Era 1977 quando o então secretário deu vida ao projeto acabou coordenando os primeiros sete eventos que tanto orgulham a cidade. A propósito, na 20ª Feira do Livro, nos 100 anos de Erechim em 2018, Elídio Scaranto foi reconhecido como patrono do evento formando dupla inesquecível ao lado do homenageado especial daquele ano – o povegliano Jaci José Delazzari. Enfim – enquanto esteve ligado ao poder público da municipalidade deixou suas digitais em dezenas de iniciativas ligadas à educação, à cultura, à arte e à documentação histórica, acumulando ainda o acerto na escolha e capacitação em Porto Alegre, de um jovem curioso, pesquisador e historiador – o grande Enori Chiaparini, que viria a organizar e responder pelo Arquivo Histórico.   

Superando percalços que a vida impõe, tempos após a partida da inesquecível Fátima, o cidadão Elídio acabaria conhecendo outra pessoa (Nilce Fátima - não acredito - mais uma Fátima!), que tornou-se sua companheira na trajetória de sua recheada vida em prol da cidade que abraçou e a quem dedicou grande parte das suas melhores virtudes. Ambos, professores vivem hoje uma aposentadoria merecida e tranquila.

Como aluno do professor Elídio, em períodos e circunstâncias distintas (2º grau e graduação), e mais tarde ainda como seu colega na administração Jayme Lago, busco com este singelo e despretensioso texto, reconhecer neste ser humano e homem público, ter me oportunizado a retomada da própria vida, num dos momentos mais difíceis que enfrentei.
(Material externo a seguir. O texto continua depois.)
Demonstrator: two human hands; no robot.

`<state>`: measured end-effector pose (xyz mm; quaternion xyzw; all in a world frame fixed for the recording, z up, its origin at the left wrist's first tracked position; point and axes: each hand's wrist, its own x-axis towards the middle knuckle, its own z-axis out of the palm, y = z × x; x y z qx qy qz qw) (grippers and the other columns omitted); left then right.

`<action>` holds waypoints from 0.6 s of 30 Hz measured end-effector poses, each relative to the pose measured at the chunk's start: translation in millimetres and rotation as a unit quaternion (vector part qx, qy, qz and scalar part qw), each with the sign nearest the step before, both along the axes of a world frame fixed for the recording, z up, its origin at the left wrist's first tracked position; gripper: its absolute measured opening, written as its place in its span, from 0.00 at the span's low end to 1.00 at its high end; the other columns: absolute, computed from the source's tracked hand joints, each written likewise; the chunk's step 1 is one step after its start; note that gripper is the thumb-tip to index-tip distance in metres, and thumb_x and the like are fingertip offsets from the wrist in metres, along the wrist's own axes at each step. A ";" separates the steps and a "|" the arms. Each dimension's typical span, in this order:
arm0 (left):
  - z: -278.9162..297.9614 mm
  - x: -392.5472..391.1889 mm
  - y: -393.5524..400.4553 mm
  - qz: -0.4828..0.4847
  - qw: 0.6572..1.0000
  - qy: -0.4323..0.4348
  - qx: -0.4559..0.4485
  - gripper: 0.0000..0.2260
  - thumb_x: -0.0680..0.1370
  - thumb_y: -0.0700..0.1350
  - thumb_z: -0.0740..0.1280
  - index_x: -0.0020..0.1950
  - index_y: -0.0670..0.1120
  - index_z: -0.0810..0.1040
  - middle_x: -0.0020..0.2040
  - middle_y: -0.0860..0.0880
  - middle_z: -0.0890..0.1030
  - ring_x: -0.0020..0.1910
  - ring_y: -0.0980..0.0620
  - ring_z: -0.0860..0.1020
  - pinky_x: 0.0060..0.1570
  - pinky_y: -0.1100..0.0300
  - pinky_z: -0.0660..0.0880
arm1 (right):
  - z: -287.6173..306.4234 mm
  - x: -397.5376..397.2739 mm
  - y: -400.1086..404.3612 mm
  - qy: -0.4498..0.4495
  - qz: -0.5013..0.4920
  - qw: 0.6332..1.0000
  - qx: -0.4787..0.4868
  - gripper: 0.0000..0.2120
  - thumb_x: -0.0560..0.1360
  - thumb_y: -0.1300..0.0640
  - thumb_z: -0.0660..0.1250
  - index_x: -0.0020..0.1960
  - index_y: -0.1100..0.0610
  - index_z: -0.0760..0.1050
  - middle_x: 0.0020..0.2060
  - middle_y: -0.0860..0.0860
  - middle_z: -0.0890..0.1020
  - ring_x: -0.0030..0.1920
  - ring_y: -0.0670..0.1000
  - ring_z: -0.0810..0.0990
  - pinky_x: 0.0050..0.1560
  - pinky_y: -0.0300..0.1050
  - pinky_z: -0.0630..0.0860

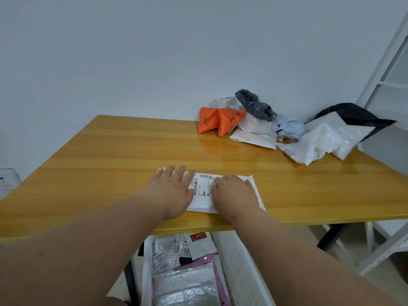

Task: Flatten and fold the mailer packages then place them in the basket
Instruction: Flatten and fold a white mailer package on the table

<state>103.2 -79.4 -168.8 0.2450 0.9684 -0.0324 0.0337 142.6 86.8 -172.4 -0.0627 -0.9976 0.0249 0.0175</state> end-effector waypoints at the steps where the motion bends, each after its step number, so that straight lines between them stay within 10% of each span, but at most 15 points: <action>1: -2.0 -1.6 0.3 -0.004 1.000 0.003 -0.005 0.27 0.83 0.58 0.43 0.80 0.52 0.38 0.81 0.48 0.43 0.79 0.45 0.43 0.77 0.47 0.43 | -2.8 0.5 -0.1 0.002 -0.001 1.000 -0.010 0.21 0.83 0.50 0.46 0.73 0.53 0.65 0.71 0.51 0.70 0.75 0.55 0.61 0.75 0.60 0.55; 8: 5.3 -5.6 3.4 -0.001 1.000 -0.006 -0.028 0.28 0.82 0.61 0.43 0.81 0.53 0.45 0.81 0.49 0.51 0.79 0.45 0.51 0.76 0.47 0.51 | -8.7 6.8 2.7 0.023 0.017 0.999 -0.023 0.24 0.84 0.48 0.44 0.76 0.53 0.62 0.75 0.50 0.65 0.77 0.52 0.56 0.77 0.59 0.50; 13: 22.0 -8.0 15.6 0.027 1.000 -0.003 -0.015 0.26 0.82 0.61 0.43 0.71 0.54 0.71 0.68 0.47 0.72 0.66 0.43 0.68 0.64 0.48 0.68 | -2.8 6.5 2.5 0.010 0.018 0.999 -0.034 0.22 0.83 0.49 0.45 0.72 0.54 0.67 0.70 0.52 0.72 0.75 0.53 0.62 0.76 0.58 0.54; 18: 21.5 -8.4 24.1 0.022 0.999 0.041 -0.008 0.25 0.82 0.61 0.47 0.53 0.50 0.80 0.52 0.48 0.73 0.58 0.45 0.68 0.57 0.51 0.68 | 3.9 3.0 14.0 0.033 -0.013 0.989 -0.146 0.16 0.83 0.49 0.50 0.59 0.56 0.73 0.53 0.54 0.79 0.52 0.54 0.75 0.51 0.48 0.71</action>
Sei que houve ainda a participação de outras pessoas (tenho minhas variadas suspeitas...) – mas se minha memória pode me trair; não consigo ignorar que esse sujeito acabou interferindo no meu resgate e encaminhamento para o magistério, posteriormente.   

Quem não teve tal proximidade com o Elídio para uns, Scaranto para outros, não precisa concordar e nem bater palmas, mas se as nossas obras refletem no espelho da vida uma luz, ou um bom lance ou um naco da nossa passagem por onde quer que a vida tenha nos levado, releia e reflita sobre o currículo que eu mesmo espremi (para caber aqui) a respeito desta figura tão engajada à cena histórica/educacional e cultural desta cidade.

Meu caro “gatuno daquela Fátima dos tempos de Mantovani”. Eu sei que a expressão pode parecer exagerada ou até chocante, mas aprendi no jornalismo que, às vezes, é preciso tentar impressionar um pouco, não só para sensacionalizar algum evento, mas para contemplar ainda melhor o que verdadeiro foi e é.

Pelo conjunto da obra, da sua obra meu amigo – minha sincera gratidão, na certeza que o município, a cidade, os erechinenses enfim, muito lhe devem e, um outro tanto tem a lhe reconhecer de fato, se é que ainda não o fizeram na sua mais extensa merecida plenitude.

Hoje me rendo: não!

O professor de português não gatunou ninguém. 

A Fátima é que escolheu. E bem.

Grande - Elídio Scaranto.


PS - Esta crônica ou texto não tem outro viés senão o de enaltecer a querida colega e amiga Fátima (de saudosa memória), o professor Elídio Scaranto e os seus mais próximos.